The door exploded open right then, bouncing off the wall it smashed against. Three grim faced Scarlett brothers barged in, blood smatters creating patterns over their clothes and faces. They barely took any notice of Julia and me sitting on the edge of the bed, so I suppose it was safe to assume we’d been issued a get out of jail free card given the gravity of tonight.
“We are finished. Ruined,” Austin said under his breath, sliding his hands behind his head and gripping it like he was going to rip his hair off.
“Give it a rest, Austin,” Tex sneered over at him, looking up and down the hall before closing the door. “The only thing you lost tonight was a career in middle management. Dallas is going to lose any chance he had of working for the government as a certified genius who screws supermodels, and I lost any chance I had of playing in the big times.” Tex gave Austin’s chest a half-hearted shove. “So do me a favor and shut the hell up.”
And this was the point I felt was a good time to interrupt. “What happened?” I asked, already deducing from their conversation and clothing they’d found Ty and delivered a message.
Dallas’s eyes narrowed into mine. “Revenge happened.”
“We messed him up good, man,” Austin said, pacing around the room with his hands still laced behind his head.
“What did you do to him?” I asked slowly, looking to Tex since he seemed the calmest of the three.
“Nothing that he didn’t deserve,” he sneered.

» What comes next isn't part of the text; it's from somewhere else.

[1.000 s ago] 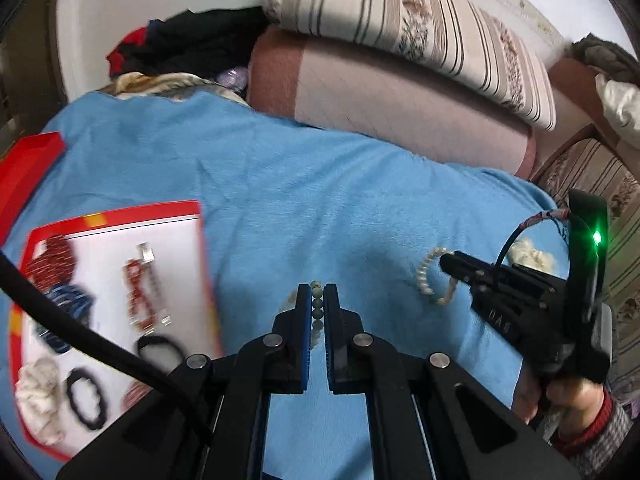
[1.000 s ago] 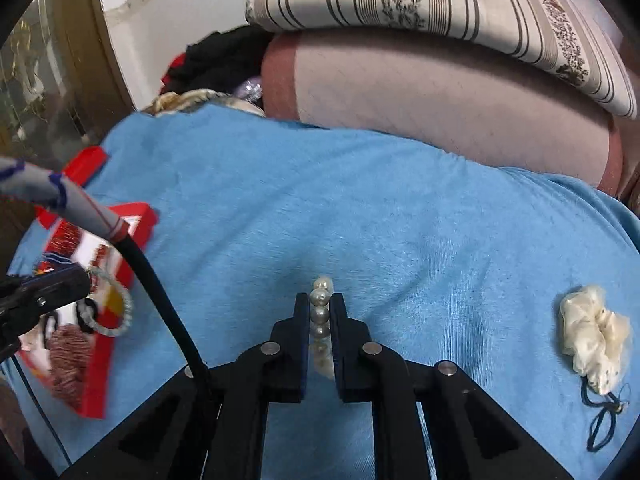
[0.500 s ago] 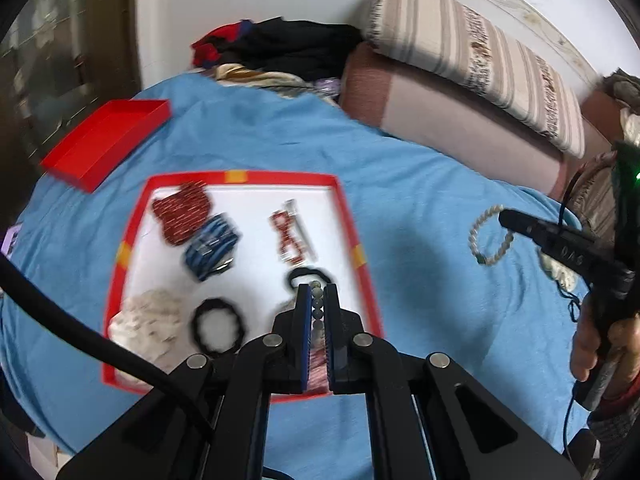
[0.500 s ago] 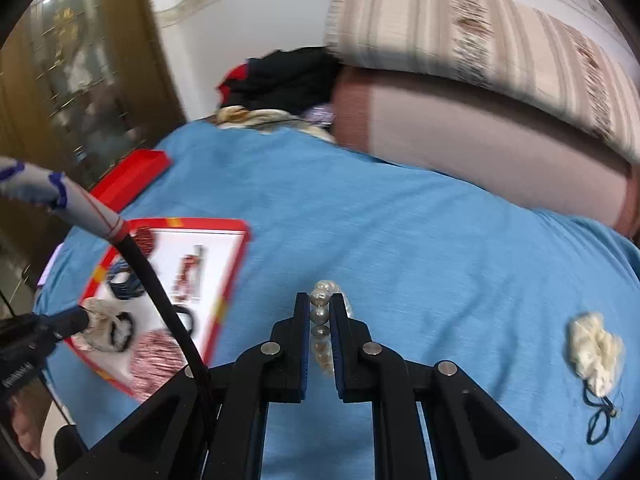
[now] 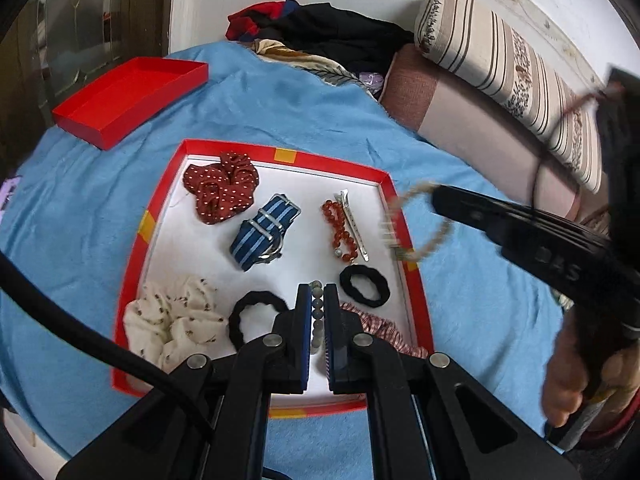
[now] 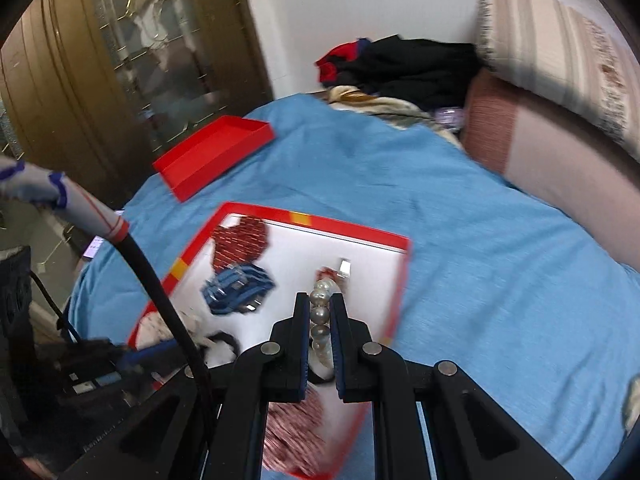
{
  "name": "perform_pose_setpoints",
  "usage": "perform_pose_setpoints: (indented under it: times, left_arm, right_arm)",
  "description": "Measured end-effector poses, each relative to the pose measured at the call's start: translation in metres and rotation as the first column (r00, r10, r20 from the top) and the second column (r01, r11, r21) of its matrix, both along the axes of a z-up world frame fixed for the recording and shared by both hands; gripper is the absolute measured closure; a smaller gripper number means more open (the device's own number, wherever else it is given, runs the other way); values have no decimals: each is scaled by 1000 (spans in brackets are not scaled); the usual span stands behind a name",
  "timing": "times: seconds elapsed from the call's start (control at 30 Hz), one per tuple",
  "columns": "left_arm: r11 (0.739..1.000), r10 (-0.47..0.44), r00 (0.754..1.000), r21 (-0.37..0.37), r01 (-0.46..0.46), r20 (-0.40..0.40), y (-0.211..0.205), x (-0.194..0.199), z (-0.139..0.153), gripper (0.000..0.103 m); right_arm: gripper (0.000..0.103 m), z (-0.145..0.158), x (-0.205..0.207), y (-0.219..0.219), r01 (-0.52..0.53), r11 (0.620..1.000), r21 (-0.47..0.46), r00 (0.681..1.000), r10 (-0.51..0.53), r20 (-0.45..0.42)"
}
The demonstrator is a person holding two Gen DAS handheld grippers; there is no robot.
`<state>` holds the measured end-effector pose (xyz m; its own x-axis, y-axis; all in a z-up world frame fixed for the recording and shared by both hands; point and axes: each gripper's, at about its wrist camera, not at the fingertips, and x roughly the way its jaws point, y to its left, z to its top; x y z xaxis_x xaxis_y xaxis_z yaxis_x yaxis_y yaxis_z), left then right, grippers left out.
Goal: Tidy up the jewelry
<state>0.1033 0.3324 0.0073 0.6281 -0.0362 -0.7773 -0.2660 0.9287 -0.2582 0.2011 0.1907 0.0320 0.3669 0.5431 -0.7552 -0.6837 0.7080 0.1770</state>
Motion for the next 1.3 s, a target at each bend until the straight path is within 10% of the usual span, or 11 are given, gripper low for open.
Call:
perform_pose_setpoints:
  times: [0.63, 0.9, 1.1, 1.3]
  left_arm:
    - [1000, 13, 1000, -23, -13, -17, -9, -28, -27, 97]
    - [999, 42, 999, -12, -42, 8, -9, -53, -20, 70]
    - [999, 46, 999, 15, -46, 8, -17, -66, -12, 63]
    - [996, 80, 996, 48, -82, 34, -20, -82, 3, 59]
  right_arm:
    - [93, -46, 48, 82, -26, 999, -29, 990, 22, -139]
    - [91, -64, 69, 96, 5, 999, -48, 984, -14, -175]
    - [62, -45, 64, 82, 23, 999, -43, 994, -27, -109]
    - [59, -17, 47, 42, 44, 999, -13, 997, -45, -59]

I swallowed, continuing to look at Tex. “Did you kill him?” I was already at war with myself over which answer I wanted to hear. I didn’t want to arrive at an answer before Tex gave me his.

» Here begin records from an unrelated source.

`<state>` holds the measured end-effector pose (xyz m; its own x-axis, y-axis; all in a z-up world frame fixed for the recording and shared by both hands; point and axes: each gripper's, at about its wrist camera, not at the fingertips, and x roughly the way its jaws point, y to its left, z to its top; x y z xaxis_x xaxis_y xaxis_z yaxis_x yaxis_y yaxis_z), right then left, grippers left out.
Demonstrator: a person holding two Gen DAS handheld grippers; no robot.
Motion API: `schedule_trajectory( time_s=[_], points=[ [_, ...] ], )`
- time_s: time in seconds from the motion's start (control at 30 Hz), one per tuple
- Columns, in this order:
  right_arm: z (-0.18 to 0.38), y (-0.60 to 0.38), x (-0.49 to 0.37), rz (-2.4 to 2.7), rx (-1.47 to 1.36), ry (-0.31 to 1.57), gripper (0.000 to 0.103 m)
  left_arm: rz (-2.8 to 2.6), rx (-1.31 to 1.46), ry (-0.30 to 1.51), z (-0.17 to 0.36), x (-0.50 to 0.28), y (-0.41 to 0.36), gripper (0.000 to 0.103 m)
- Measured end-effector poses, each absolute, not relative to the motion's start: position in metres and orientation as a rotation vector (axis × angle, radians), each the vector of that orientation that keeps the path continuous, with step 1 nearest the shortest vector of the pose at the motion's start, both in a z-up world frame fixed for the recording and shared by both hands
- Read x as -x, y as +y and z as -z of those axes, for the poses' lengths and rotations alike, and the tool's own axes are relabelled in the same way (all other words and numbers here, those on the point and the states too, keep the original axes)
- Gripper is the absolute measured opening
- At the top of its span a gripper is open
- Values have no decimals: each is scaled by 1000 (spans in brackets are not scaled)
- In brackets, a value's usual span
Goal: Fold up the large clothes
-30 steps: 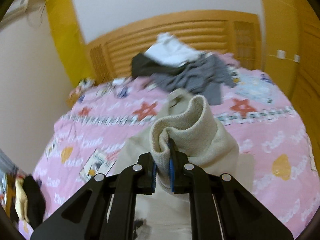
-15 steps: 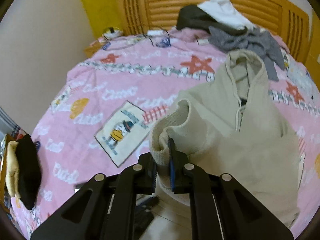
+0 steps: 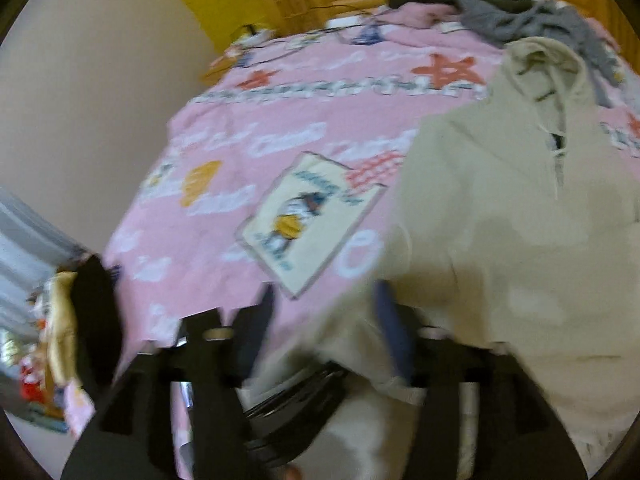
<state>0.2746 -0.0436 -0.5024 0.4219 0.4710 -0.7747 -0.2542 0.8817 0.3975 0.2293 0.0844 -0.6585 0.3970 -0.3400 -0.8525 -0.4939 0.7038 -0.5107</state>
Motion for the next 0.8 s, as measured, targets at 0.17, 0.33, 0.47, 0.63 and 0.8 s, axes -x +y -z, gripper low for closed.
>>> schedule_trajectory(
  time_s=[0.17, 0.33, 0.47, 0.63, 0.8],
  points=[
    [460, -82, -279, -504, -396, 978, 85, -127, 876, 1175, 653, -227, 91, 7],
    [453, -168, -282, -287, -373, 979, 87, -212, 828, 1027, 611, -211, 102, 7],
    [486, -238, -254, -103, -222, 1027, 87, -173, 746, 899, 572, -212, 99, 7],
    [578, -301, -209, 72, -135, 1182, 79, 87, 681, 947, 577, -228, 60, 7],
    [639, -322, -191, 32, -155, 1255, 82, 137, 619, 1234, 658, -244, 17, 7]
  ],
)
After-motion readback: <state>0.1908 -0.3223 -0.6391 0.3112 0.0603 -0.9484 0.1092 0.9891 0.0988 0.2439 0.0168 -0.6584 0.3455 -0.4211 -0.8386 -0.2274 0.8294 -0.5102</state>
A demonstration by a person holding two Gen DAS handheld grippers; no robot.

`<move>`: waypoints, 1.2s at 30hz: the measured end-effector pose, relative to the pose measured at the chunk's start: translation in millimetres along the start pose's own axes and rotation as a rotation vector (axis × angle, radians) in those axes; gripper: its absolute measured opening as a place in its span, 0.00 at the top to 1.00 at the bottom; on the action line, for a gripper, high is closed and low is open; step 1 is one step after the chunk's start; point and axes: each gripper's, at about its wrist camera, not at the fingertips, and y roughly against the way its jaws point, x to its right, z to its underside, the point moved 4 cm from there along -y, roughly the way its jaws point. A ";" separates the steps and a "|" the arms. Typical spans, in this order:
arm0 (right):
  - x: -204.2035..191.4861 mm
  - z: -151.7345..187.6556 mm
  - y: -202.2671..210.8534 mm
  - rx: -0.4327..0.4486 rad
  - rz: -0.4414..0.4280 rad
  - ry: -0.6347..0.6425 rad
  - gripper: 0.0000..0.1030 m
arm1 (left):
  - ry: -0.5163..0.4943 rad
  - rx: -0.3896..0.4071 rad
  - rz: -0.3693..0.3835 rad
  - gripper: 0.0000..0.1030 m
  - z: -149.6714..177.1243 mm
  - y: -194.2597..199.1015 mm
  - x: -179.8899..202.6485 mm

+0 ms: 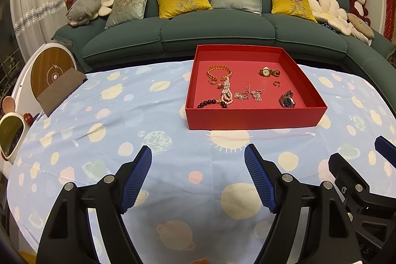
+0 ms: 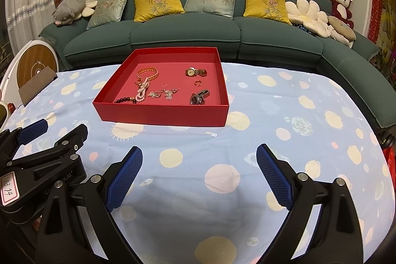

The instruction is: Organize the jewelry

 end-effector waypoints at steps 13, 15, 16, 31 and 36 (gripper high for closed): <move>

“He had a pulse when we left,” was his answer. Seemed cryptic was going t
o be the tone of things tonight.
“Yeah, barely,” Austin said, stopping to glare at Tex before resuming his pacing. “Who knows if he still did by the time the ambulance arrived.”
“You guys called an ambulance?” I asked, wondering just how deep the Scarlett brother stupidity ran.
Tex nodded once. “I’d rather face aggravated assault charges than manslaughter.”
The mood of the room went from sullen to heavy. Suffocating heavy. The Scarlett boys had done just what I’d wanted them to do, what I’d wanted to do myself—ram Ty’s face so hard against the wall separating life from death that he’d regret every last strike he’d landed on Emma.
The difference between me and them, though, was that I knew just how many hits a man could take to put him a toe from death before putting him a toe over. It was a skill that was an art, one that required an exorbitant amount of restraint and finesse, neither of which the three brothers before me possessed.
They were going to be spending some time behind bars for either nearly killing or killing a man. Because of me. Because I’d let them go in my place. Because I stayed behind with their sister while they dealt out a mountain of revenge on the monster that had haunted her. They were going to lose everything they’d worked for since they’d been children in an abusive household because I’d failed to act when I knew I should have.
“It was nice pretending we were going to end up doing something other than pressing license plates,” Dallas said, reaching into the mini-fridge and cracking open a beer. “I guess the piece of shit dad gene caught up with us after all.”
Austin lurched in his face, slapping the beer Dallas was upending out of his hand. It smashed against the wall, causing an eruption of liquid.
“You’re making jokes?” Austin seethed, going red-faced. “You’re making jokes? Maybe you don’t like reaping the rewards of the hard work we put in growing up, but I do. I didn’t plan to end up wasting away my twenties in a jail cell.”